Bowing to pressure from the tourism industry, officials will insist that private operators keep painting the buses red.
"It's a good PR exercise," said lawmaker Steven Norris, the minister overseeing transport in London.
But the top deck - preferred choice of most visitors - might still vanish. It already has disappeared on some routes through London, where operators find they can do better with a shoebox-shaped single-decker.
Some operators might want to keep using double-deckers anyway, after the government sells operating rights on the bus routes, he said.
The top deck appears be an innovation that dates to 1842, when the government revised the taxes imposed on horse-drawn omnibuses, charging them on mileage rather than the number of passengers they carried. Operators responded by packing people onto the top.
During Britain's early postwar years, the heyday for motorized buses in London, the extra space was useful.
Now, with plenty of bus seats available most of the time, Britons who are daily riders prefer the lower deck. It is common to see the double-deckers running through town in the middle of the day with nobody at all on top.
Tourists see things differently. For them, red buses, like London's old-fashioned black taxis and red phone boxes, are part of the charm of the British capital.

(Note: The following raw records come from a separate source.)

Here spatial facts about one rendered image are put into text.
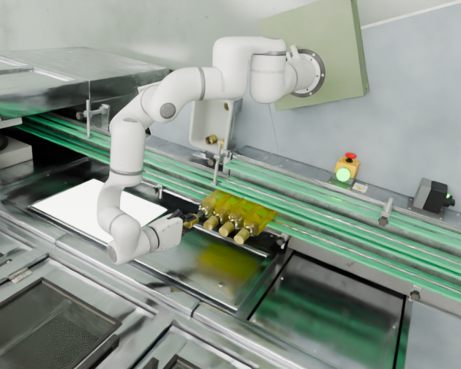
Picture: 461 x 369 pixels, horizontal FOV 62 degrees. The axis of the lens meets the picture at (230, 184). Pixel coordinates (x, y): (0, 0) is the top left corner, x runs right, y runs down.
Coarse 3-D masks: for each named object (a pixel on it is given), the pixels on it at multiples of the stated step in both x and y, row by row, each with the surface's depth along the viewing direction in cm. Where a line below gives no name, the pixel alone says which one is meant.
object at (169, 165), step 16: (64, 128) 175; (80, 128) 178; (144, 160) 158; (160, 160) 160; (192, 176) 150; (208, 176) 152; (272, 208) 137; (320, 224) 131; (368, 240) 126; (400, 256) 121; (448, 272) 116
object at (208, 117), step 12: (192, 108) 153; (204, 108) 159; (216, 108) 156; (192, 120) 155; (204, 120) 161; (216, 120) 158; (228, 120) 147; (192, 132) 158; (204, 132) 163; (216, 132) 160; (228, 132) 150; (192, 144) 159; (204, 144) 159; (216, 144) 160
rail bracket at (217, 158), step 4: (220, 144) 139; (220, 148) 140; (224, 152) 145; (228, 152) 145; (216, 156) 140; (220, 156) 140; (224, 156) 144; (228, 156) 147; (208, 160) 138; (212, 160) 137; (216, 160) 139; (220, 160) 141; (212, 164) 137; (216, 164) 142; (216, 168) 143; (216, 172) 144; (216, 176) 145; (216, 180) 145; (212, 184) 145; (216, 184) 145
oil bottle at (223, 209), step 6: (228, 198) 141; (234, 198) 142; (240, 198) 142; (222, 204) 137; (228, 204) 137; (234, 204) 138; (216, 210) 134; (222, 210) 133; (228, 210) 134; (222, 216) 133; (222, 222) 134
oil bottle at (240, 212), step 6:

Virtually all tourists want to ride on top, perhaps not knowing that this is where dogs must ride unless their owners get special permission.
"It wouldn't be London without the double-decker buses," said tourist Frances Stoker of Vancouver, Wash. "That's what London's about, like seeing the queen."
Many buses moving through London are green, white, yellow and other colors, but those are on suburban routes and not affected by the central-London rules on red paint.
The government won't say how much money it hopes to get by selling the 10 companies that operate London Buses, with a total fleet of 4,600 vehicles, 75 percent of the greater London market and annual revenues of $572 million.
But Norris says the initiative of private operators will make services better and the government will still maintain control over routes and fares. The deal is expected to be completed by year's end.